IgA, B Cells and Epithelial Cells in Mucosal Immunity
- Author(s): Gusti, Veronica;
- Advisor(s): Lo, David D;
- et al.
Our mucosal immune system responds to pathogens and commensals on mucosal surfaces by forming a tight barrier and producing immunoglobulin A (IgA). IgA production depends on the uptake of gut lumen particulates by specialized epithelial cells called microfold (M) cells and the subsequent B cell activation in the mucosal lymphoid tissue.
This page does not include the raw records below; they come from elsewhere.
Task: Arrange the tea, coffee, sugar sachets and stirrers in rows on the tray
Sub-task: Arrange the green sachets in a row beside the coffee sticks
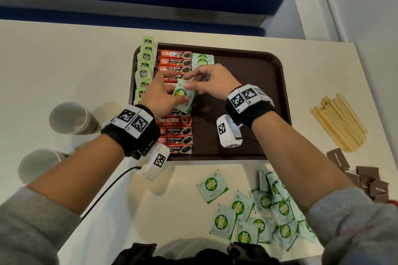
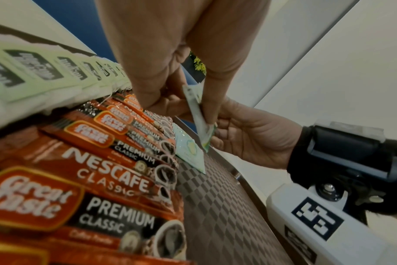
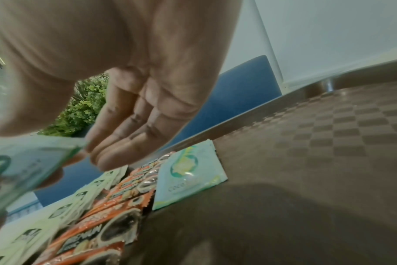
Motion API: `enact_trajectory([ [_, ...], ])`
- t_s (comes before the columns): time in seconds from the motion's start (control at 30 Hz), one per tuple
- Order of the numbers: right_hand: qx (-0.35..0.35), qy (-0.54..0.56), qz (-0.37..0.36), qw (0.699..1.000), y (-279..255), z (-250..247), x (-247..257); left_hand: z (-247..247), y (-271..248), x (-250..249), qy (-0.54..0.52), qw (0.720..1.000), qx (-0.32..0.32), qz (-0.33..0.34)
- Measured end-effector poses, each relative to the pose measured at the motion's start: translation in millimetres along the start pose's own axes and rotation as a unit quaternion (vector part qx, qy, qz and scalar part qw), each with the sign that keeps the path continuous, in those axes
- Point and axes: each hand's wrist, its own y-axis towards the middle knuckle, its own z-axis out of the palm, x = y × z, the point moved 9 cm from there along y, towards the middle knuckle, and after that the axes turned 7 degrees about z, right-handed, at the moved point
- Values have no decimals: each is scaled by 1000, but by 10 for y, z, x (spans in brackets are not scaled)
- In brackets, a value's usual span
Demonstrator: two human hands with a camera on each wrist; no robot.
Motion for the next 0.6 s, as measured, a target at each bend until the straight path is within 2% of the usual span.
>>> enact_trajectory([
  [0.1, 21, -33, -13, 999, -26, 42, 59, 31, 6, 12, 13, 1000, 14, 5],
  [0.23, 23, -13, -11, 1000, -38, -15, -1, 8, 25, -12, 49, 998, -5, 31],
  [0.37, -27, 18, 34, 999, -22, -220, -243, -35, 73, -1, 93, 994, -32, 46],
  [0.47, -81, 28, 69, 994, -21, -373, -451, -28, 70, -61, 168, 982, -36, 76],
  [0.6, -103, 38, 103, 989, -36, -426, -639, 102, 62, -110, 277, 955, 2, 109],
])
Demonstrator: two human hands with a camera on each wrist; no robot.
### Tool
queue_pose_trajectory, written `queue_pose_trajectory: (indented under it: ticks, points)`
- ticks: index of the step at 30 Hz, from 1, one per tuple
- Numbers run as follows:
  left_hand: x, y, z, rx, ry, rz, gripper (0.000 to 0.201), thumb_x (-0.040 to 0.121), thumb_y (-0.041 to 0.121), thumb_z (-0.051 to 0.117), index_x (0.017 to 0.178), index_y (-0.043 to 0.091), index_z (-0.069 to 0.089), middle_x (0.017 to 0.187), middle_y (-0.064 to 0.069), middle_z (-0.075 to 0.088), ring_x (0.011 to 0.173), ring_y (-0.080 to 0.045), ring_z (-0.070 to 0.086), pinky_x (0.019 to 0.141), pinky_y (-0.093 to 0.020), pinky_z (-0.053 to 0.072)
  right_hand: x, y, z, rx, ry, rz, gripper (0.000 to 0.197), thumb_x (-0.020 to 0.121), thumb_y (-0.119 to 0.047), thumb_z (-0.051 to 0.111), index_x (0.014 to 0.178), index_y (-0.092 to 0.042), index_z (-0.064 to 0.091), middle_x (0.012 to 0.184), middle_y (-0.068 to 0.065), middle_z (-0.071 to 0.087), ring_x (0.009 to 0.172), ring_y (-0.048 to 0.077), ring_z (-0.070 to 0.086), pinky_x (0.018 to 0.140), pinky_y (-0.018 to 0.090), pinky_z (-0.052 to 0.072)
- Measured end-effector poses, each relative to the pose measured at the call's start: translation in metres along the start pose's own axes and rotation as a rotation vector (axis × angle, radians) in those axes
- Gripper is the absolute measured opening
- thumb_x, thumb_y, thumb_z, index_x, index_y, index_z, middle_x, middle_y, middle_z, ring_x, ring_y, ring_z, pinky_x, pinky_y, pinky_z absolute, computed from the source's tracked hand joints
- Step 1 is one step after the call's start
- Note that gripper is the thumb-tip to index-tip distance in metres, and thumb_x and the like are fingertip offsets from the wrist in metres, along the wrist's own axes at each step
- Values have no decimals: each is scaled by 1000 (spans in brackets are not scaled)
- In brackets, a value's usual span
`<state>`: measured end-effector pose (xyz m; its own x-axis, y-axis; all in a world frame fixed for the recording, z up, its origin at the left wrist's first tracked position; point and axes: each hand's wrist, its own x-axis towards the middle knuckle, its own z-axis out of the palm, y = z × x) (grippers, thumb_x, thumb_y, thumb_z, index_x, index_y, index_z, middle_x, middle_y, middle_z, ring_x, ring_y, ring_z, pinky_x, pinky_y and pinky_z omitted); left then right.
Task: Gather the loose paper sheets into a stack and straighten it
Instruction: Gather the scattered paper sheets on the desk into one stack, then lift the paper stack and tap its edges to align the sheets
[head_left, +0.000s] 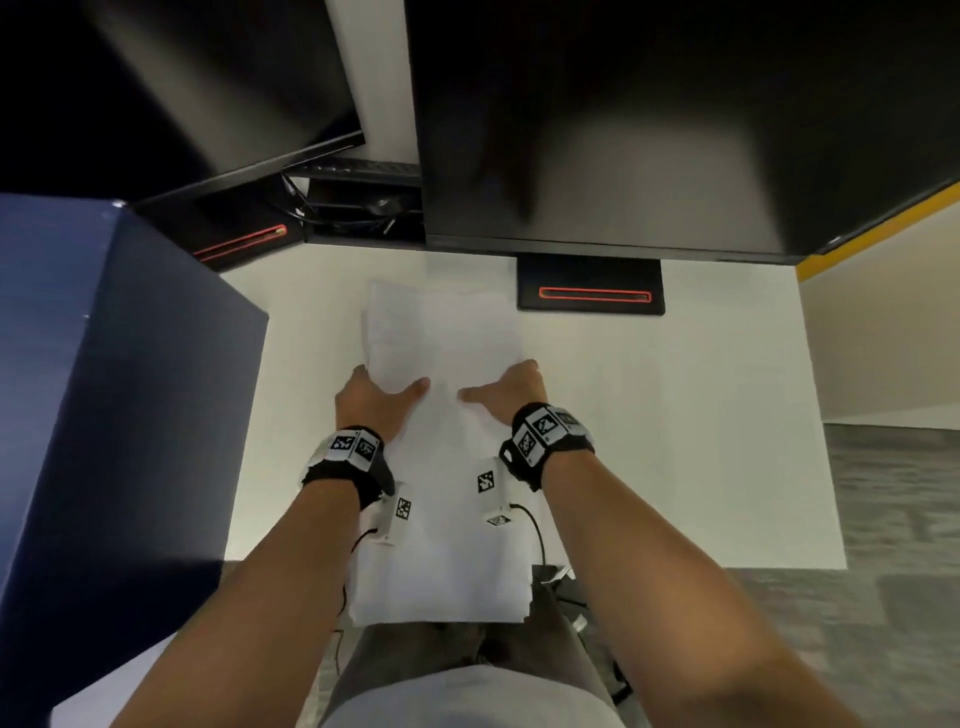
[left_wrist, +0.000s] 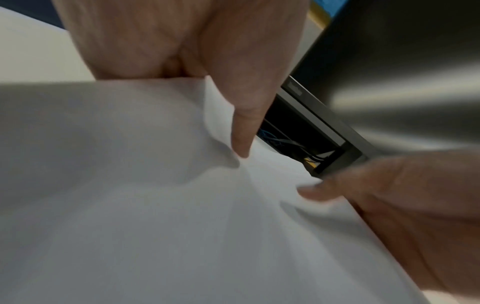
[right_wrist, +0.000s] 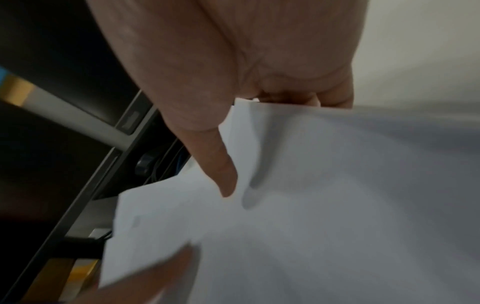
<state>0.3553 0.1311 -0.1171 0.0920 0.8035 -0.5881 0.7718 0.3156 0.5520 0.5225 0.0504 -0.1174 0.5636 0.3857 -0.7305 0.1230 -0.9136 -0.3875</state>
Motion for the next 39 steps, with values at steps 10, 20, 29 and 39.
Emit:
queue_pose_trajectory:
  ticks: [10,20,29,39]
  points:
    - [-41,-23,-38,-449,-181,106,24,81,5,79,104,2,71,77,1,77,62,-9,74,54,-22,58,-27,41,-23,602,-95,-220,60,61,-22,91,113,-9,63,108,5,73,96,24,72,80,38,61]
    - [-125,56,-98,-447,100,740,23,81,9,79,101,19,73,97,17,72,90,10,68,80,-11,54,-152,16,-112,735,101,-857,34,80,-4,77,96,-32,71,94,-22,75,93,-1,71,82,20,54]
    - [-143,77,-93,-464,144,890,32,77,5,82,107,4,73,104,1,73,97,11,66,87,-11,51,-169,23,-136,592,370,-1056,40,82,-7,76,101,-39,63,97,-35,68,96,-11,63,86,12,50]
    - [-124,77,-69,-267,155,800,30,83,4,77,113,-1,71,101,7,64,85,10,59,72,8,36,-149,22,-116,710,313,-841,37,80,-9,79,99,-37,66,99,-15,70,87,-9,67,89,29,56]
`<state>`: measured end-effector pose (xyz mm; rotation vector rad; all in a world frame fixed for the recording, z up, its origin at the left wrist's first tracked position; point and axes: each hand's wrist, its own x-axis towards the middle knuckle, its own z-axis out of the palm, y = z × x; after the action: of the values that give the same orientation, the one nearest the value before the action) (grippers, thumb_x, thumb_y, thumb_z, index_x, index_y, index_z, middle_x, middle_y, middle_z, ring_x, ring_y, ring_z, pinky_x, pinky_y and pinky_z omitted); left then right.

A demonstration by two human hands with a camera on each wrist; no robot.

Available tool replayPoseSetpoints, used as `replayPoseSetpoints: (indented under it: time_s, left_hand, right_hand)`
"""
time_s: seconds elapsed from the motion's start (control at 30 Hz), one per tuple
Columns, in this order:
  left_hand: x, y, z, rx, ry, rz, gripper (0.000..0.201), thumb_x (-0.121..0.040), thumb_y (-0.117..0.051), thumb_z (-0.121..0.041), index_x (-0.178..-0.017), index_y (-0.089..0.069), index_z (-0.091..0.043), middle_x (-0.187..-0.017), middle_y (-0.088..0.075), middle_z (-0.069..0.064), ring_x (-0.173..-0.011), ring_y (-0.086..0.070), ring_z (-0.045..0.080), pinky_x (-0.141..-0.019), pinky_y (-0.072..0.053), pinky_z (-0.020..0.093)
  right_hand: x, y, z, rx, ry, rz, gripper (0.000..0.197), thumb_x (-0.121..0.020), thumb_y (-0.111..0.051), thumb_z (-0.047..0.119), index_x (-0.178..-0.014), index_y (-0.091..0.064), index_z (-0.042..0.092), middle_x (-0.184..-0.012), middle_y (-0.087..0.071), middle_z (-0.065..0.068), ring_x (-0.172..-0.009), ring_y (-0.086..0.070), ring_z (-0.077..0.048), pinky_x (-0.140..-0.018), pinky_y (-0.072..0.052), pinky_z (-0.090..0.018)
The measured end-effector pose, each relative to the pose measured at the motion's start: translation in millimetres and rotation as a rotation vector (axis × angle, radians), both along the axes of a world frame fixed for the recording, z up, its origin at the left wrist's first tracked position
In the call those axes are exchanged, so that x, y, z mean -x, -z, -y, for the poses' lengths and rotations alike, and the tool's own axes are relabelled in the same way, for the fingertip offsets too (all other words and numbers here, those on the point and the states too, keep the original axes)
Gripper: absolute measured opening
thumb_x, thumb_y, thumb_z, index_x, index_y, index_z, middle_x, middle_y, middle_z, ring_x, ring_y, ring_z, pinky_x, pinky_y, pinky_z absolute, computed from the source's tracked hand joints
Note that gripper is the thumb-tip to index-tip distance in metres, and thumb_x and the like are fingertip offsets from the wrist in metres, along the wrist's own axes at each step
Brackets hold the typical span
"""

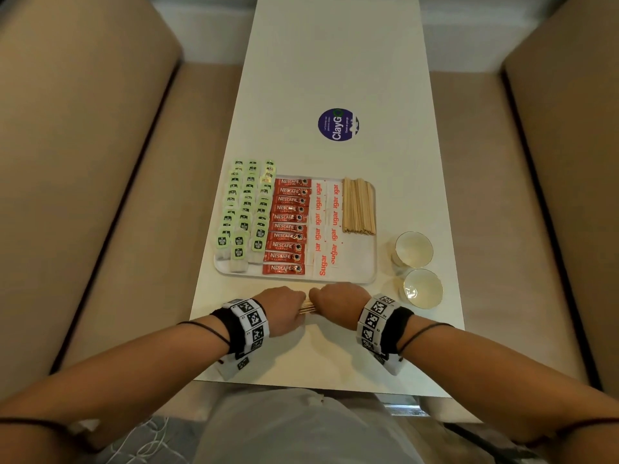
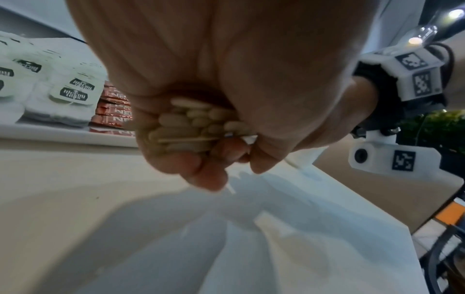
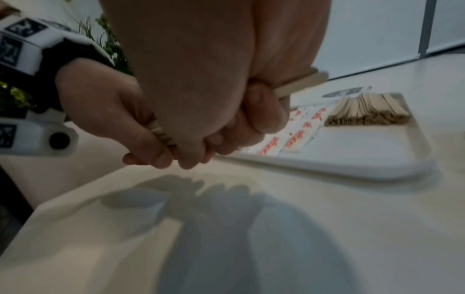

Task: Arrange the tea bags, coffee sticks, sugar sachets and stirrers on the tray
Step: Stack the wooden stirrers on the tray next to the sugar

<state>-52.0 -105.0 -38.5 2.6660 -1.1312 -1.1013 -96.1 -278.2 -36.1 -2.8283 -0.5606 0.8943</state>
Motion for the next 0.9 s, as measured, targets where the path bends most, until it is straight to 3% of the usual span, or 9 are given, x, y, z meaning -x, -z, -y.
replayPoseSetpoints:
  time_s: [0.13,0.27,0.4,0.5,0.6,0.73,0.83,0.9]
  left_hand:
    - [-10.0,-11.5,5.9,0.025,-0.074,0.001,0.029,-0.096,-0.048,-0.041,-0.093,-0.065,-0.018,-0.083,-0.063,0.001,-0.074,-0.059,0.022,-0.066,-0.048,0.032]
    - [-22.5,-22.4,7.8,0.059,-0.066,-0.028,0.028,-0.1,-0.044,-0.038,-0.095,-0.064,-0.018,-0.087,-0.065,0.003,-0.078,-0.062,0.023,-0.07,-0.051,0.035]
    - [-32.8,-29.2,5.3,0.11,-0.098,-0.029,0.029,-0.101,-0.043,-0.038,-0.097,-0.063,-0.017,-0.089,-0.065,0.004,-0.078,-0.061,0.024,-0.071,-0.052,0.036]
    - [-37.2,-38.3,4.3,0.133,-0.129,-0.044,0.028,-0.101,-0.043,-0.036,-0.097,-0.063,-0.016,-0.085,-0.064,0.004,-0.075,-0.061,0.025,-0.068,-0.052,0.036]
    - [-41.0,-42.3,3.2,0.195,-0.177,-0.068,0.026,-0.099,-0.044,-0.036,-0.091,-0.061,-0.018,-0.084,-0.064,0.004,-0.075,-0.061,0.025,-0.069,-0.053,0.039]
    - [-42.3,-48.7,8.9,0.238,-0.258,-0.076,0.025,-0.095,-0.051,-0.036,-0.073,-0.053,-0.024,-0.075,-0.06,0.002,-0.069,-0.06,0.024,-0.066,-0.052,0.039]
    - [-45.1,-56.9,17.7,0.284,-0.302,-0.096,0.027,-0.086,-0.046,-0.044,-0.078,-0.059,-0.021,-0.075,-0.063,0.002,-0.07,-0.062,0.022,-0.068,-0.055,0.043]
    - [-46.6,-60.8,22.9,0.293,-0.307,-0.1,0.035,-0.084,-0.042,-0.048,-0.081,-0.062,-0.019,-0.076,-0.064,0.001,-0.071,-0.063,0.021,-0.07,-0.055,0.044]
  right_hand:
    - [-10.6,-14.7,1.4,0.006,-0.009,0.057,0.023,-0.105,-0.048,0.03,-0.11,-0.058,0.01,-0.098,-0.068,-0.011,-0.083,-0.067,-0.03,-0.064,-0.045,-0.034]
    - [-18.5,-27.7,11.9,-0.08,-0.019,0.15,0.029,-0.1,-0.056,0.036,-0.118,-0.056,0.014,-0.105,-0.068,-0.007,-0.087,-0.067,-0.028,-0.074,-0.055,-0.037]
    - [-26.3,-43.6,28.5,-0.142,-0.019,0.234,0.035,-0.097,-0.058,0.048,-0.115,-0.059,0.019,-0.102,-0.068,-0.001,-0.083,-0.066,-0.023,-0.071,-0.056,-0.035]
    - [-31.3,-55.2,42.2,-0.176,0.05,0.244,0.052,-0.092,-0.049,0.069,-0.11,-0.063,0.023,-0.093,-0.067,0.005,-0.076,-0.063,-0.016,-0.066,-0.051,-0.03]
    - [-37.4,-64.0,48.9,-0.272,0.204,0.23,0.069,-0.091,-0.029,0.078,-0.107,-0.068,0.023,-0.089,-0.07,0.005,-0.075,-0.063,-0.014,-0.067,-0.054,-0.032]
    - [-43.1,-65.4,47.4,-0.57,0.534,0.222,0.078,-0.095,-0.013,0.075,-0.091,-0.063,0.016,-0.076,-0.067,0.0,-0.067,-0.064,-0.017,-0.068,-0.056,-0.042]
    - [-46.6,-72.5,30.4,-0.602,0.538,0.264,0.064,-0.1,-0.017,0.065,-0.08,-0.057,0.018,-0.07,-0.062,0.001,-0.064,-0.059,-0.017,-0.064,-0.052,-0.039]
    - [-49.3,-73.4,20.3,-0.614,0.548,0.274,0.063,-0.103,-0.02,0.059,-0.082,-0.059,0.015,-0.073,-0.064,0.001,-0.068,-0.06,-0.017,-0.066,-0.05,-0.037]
B-1 and B-2 B cells are two main B cell subset responsible in generating immune response at the mucosal site. Although B-1B cells has been shown to contribute to T- cell independent immune response while B-2 B cell use mainly T-cell dependent pathway, studies have suggested that both of these subset contribute IgA production in the gut almost equally. However, contrary to B-2 B cells, the location where B-1 B cell activated by mucosal antigen has remained unclear. Additionally, tumor necrosis factor (TNF) receptor/ligand superfamily signaling has been shown to play a role in mucosal lymphoid tissue organogenesis and M cell uptake function such that lymphotoxin (LT)-α-/-, LT-β-/-, LT-βR-/- or CD137-/- mice have no Peyer's patches or a very low IgA titer. In-vitro treatment with TNFα is also known to decrease epithelial barrier function. Henceforth, this study will highlight the potential use of recombinant IgA in clearing the replicating dengue virus in the gut, the B-1 B cell contribution in mucosal immune response, and the role of a TNF superfamily receptor, CD137, in the intestinal epithelial cells. Peritoneal B-1 B cells generate antigen specific IgG and IgM when the mice immunized intraperitoneally or subcutaneously, but not intranasally, using polymeric vaccine. The last chapter of this study further characterizes the role of CD137 in intestinal epithelial cells by utilizing an in-vitro overexpression system, which could further reveal the biological relevance of TNFα in chronic intestinal inflammation. Our seminal findings describe the role of CD137 in increasing tight junction resistance and its association with actin filament termini. In sum, this study addresses how a receptor, CD137, known for its co-stimulatory function in immune cells activation can mediate the physical barrier created by intestinal epithelial cells, the humoral response of B-1 B cells in mucosal immunity and the use of recombinant IgA as therapy.